Since the bacteria are in the gut of the tick, the risk of an infection increases with the time the tick is attached to the skin. An early removal of the tick is a good prevention of getting LD.

Since there is no vaccination against Borrelia burgdorferi yet, the best prevention is to avoid bites and to remove ticks as soon as possible.

What are the symptoms of Lyme Disease?

As mentioned above, LD comes with various manifestations, depending on the stage. Keeping in mind that every patient is different and the range is wide, it is also important to note that it’s possible to suffer from none of those symptoms to all of them. There are also some symptoms that are rare, but potentially possible, such as hepatitis or conjunctivitis. Nevertheless, there are characteristic symptoms for every stage.

Stage I:

  •  Erythema migrans (most specific)
  • Headache
  • Fatigue
  • Fever
  • Lymphadenosis

Stage II:

  • Acute neuroborreliosis
    • Headache
    • Facial paresis
    • Paresis of limbs
    • Radicular pain, especially during the night
  • Lyme-Carditis
    • Arrythmia
    • Dyspnoea
    • Thoracic pain

Stage III:

  • Lyme-Arthritis
    • Joint pain
    • Swollen joints
    • Fatigue
  • Acrodermatitis chronica atrophicans
    • Progressive erythema on limbs, especially the lower legs
  • Chronic neuroborrelioses
    • Progressive encephalitis
    • Impairment of bladder function, cognition and walking None of these symptoms is proof of Lyme Disease. 

If there is a suspicion on an infection with Borrelia Burgdorferi, a precise diagnostic is urgently needed.
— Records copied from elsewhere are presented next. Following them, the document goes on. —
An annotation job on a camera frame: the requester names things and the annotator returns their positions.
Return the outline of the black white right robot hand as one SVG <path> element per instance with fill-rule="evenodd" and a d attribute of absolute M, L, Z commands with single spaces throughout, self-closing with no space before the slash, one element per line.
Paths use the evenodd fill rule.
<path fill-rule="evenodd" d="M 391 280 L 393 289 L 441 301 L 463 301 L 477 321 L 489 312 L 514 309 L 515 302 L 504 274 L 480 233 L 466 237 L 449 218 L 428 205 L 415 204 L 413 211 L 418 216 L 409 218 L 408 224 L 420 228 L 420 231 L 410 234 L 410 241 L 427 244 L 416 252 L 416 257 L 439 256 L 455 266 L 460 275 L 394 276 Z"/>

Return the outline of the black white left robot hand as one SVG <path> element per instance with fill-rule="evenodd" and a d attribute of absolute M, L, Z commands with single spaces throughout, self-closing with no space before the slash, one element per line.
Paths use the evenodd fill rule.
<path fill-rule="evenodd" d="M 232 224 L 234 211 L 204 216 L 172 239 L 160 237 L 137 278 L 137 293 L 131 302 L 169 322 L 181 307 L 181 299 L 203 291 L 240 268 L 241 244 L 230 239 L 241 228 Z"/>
How is Lyme Disease diagnosed?

Important in diagnosing LD is the anamnesis, to evaluate if a tick bite occurred. But even if there is no such incident known, it does not mean it is not LD. Often patients do not remember the bite or did not notice it. If the physicians have the suspicion because of the combination of symptoms, a blood test (sometimes cerebrospinal fluid is also needed) will be performed. The body produces antibodies against Borrelia burgdorferi, which can be detected in the patient’s blood or cerebrospinal fluid. The combination of specific symptoms, no other explanation for the symptoms and a positive antibody-reaction will confirm the diagnosis.

What other treatments are available?

As soon as the diagnosis is confirmed, a therapy with antibiotics is started. Which antibiotic is used depends on the stage and the symptoms of the patient.

Often, the medication will stop the infection and the symptoms will disappear. But sometimes, especially with acute or chronical neuroborreliosis, residuals as paresis are possible and are a large impairment of the patient’s quality of life.

In early stages of LD, the antibiotic therapy will cure the disease without residuals in most cases. But especially in advanced stages the risk of therapy-refractory courses increases.